How to complete this task → Print out every line of the listing below without alteration.

*** Opening Supplied data ***

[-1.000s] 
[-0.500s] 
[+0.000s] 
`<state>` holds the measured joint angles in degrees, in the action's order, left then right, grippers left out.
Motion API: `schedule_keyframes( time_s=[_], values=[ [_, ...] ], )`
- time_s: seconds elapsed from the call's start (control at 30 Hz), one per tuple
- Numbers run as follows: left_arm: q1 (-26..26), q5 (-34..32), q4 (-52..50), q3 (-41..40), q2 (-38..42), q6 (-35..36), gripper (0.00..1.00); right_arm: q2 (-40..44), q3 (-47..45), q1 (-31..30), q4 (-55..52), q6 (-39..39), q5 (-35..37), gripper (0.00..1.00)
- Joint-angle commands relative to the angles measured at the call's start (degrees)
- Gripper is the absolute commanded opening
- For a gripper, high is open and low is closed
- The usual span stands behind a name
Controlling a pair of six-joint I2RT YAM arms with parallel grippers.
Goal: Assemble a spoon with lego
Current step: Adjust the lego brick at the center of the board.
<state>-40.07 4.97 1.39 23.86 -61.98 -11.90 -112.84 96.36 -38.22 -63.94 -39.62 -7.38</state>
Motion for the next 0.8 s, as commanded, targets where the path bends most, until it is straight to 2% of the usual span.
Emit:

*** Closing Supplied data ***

Completed task →
[-1.000s] 
[-0.500s] 
[+0.000s] 
`<state>` holds the measured joint angles in degrees, in the action's order, left then right, grippers left out.
Motion API: `schedule_keyframes( time_s=[_], values=[ [_, ...] ], )`
- time_s: seconds elapsed from the call's start (control at 30 Hz), one per tuple
- Numbers run as follows: left_arm: q1 (-26..26), q5 (-34..32), q4 (-52..50), q3 (-41..40), q2 (-38..42), q6 (-35..36), gripper (0.00..1.00); right_arm: q2 (-40..44), q3 (-47..45), q1 (-31..30), q4 (-55..52), q6 (-39..39), q5 (-35..37), gripper (0.00..1.00)
- Joint-angle commands relative to the angles measured at the call's start (degrees)
- Gripper is the absolute commanded opening
- For a gripper, high is open and low is closed
- The usual span stands behind a name
Controlling a pair of six-joint I2RT YAM arms with parallel grippers.
Goal: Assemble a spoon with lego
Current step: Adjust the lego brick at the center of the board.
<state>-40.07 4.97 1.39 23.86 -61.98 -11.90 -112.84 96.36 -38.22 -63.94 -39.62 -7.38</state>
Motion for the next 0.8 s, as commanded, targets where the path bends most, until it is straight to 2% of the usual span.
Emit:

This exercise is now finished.